Mr Downes believes the Trustee had a duty to make him aware of the importance of continued service. However, the information contained in the documentation provided to him was sufficient to make him aware that, without continuous service, earlier salary levels would be taken into account in calculating a pension. Having a number of shorter periods of service based on various levels of salary can result in a smaller total benefit than one continuous period of service with the pension calculated on a single, potentially higher salary. This is what the Scheme’s actuary has shown in his estimated pension figures set out in paragraph 13.
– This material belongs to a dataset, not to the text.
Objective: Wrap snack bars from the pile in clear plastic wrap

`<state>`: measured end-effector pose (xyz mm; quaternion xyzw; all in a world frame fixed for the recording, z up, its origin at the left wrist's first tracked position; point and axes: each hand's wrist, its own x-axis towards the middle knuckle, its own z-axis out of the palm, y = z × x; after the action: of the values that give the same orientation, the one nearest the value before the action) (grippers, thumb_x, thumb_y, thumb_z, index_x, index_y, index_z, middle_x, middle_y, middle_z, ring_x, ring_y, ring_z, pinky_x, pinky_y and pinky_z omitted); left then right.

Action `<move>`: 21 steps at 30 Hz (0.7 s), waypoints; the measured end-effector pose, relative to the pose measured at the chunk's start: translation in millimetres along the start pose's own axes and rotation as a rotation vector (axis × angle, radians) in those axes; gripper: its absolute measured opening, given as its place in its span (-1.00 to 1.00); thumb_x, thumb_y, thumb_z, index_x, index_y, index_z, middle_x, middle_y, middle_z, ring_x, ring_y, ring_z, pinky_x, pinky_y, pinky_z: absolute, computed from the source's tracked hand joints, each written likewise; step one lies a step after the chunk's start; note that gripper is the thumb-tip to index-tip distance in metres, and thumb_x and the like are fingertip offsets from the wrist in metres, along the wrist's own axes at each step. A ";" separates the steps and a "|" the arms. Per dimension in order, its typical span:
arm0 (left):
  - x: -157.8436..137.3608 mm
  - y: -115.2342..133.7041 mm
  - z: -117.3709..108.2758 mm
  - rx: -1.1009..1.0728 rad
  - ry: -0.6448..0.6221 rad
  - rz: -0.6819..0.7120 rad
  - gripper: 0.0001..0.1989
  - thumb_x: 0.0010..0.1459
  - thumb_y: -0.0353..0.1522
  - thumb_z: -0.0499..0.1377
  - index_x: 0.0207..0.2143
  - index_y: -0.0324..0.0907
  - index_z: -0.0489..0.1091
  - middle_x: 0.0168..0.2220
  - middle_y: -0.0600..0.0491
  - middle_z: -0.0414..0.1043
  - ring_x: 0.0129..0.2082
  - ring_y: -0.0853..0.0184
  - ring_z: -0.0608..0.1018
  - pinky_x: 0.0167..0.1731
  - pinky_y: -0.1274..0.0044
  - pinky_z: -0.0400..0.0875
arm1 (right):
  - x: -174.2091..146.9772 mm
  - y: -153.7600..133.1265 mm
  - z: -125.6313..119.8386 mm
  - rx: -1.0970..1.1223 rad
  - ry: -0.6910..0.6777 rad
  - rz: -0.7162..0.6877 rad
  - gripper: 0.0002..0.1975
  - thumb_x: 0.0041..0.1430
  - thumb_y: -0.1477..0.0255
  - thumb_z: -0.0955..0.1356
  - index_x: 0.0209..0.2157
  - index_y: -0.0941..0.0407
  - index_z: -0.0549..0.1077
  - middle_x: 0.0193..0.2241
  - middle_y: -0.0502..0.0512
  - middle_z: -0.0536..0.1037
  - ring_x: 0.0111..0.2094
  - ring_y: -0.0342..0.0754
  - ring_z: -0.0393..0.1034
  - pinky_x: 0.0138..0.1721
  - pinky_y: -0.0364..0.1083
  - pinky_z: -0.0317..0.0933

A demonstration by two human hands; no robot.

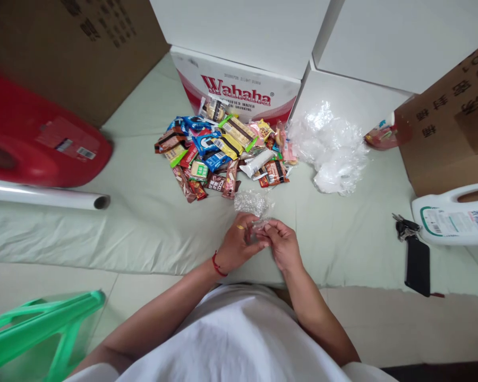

The facts as they stand show that Mr Downes had two breaks of service, both in excess of one month. Consequently, Mr Downes is not entitled to continuation of service, even with the benefit of the Inland Revenue arrangement. Mr Downes has pointed to the fact that his first period of service concluded early by agreement and that, had he completed his contracted period of employment, his gap in employment would have been less than one month. Mr Downes is, however, failing to take account of the fact that the only type of service which is relevant for pension purposes (ie. pensionable service) is service while a member of the Scheme. Mr Downes did not recommence his membership of the Scheme with Port Vale until September 1991, over two and a half months after ceasing Scheme membership with Aston Villa. Consequently, a further three weeks employment with Aston Villa would have had no effect on whether or not he was granted continuous service.
I can understand Mr Downes’ disappointment at the effect his relatively small gaps in service will have on his pension. However, as there was no obligation on the Trustee to advise Mr Downes of the arrangement with the Inland Revenue, I cannot find there was maladministration for the Trustee to fail to do so.